The New York Times recently published a frontline article on this subject. It’s well worth reading because it accurately describes a process that is out of control. It’s a pretty succinct way of describing what’s wrong and what’s needed.
Some background:
The woeful tale of hiring practices
The other issue, however, is how convoluted even the idea of hiring has become. Since the late 1980s, applying for a job has become a truly unproductive process.
The old theory that job interviews give you people who can do job interviews, but not necessarily do the job, is quite true. The hiring process is no better. Many HR experts say this process is just busy work for HR, adding time and cost to what should be a very simple process. It looks like a lot of work is being done, and it is; the problem is that work doesn’t need to be done at all.
Why should it take months to get an entry-level employee? What possible use is it to take six months or more to fill a current position?
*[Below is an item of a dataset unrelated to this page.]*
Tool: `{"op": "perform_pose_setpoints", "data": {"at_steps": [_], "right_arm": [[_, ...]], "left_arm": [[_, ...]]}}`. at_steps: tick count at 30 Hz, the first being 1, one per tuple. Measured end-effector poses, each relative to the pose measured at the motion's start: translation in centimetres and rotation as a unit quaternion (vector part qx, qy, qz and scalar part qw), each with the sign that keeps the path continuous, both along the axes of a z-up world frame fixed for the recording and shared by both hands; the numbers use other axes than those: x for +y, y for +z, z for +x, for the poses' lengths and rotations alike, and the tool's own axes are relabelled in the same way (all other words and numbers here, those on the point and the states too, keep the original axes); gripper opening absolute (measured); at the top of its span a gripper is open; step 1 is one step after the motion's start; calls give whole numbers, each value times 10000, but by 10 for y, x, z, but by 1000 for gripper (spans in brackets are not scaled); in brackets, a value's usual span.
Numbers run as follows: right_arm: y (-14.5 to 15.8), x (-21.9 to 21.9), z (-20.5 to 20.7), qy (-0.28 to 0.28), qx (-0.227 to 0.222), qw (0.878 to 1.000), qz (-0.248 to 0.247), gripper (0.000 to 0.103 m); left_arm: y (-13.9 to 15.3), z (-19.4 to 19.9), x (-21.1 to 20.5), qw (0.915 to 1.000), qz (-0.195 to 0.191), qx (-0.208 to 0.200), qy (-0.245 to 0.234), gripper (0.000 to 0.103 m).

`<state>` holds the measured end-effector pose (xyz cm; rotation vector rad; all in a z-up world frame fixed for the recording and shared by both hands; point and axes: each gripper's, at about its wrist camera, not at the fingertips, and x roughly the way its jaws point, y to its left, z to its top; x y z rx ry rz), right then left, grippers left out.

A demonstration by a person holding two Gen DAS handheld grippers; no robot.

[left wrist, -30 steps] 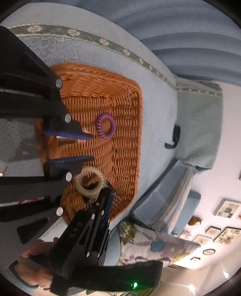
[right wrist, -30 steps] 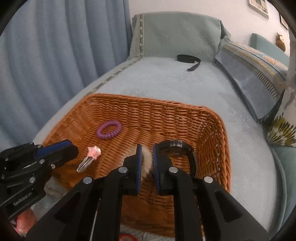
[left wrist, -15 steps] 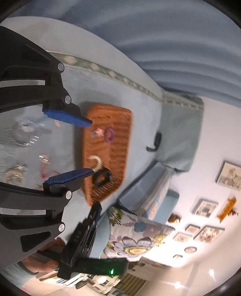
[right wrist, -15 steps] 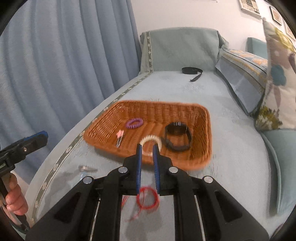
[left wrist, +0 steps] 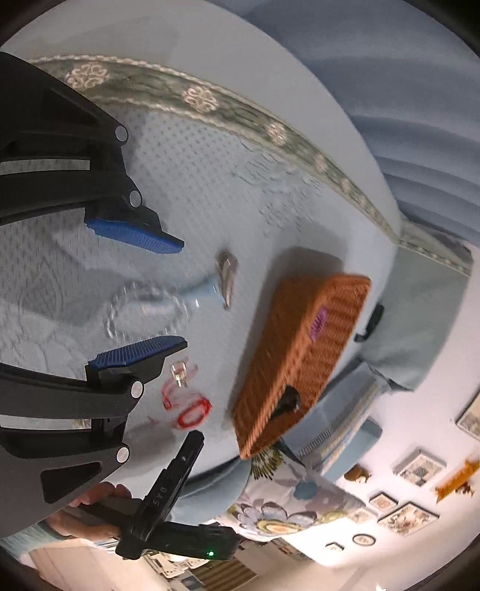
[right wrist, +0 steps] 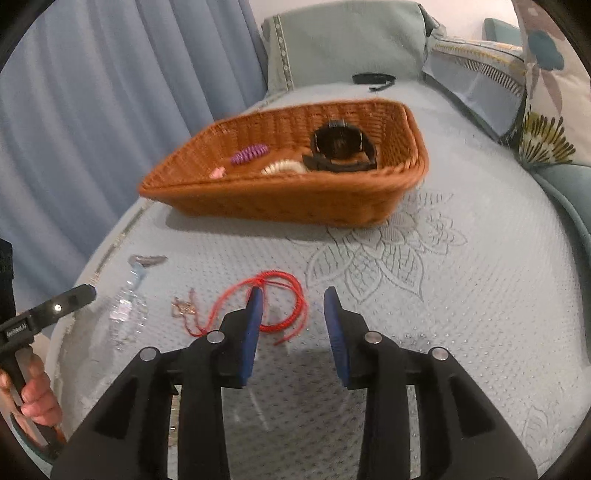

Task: Organize jewelry
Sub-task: 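Grasp the red string bracelet with right tool while left tool grasps clear bead bracelet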

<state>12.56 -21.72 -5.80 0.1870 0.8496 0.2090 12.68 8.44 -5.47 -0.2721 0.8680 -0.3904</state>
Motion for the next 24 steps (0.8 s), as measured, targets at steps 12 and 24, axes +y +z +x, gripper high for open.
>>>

How much extra time and money does it cost to waste so much time and effort?
Then there’s the “fire everyone to save money” motif which is so widely despised by real employers. Cutting staff doesn’t just cut costs. It cuts your capacity to do business. Why downsize, and then belatedly realize you need to hire more people just to do the basics?
The “do more with less” myth is another factor. Technology does replace people in some areas, but not in others. Increased volumes of people and transactions mean you need more people minding the store, not less.
How job interviews make things worse
The job interview is one of the major factors in this almost total lack of productivity. You will have heard of the multi-stage interview, which can take weeks, with multiple interviews to hire one person. Consider the cost benefits of using up all that time on perhaps 20 people. The interviews are costing more than the job because you’re sidelining any number of interview panelists away from their own jobs. It’s truly insane. Worse, job interview questions are the same as they were 20 years ago. The whole idea of job interviews has long since stopped being about getting the right person for the job.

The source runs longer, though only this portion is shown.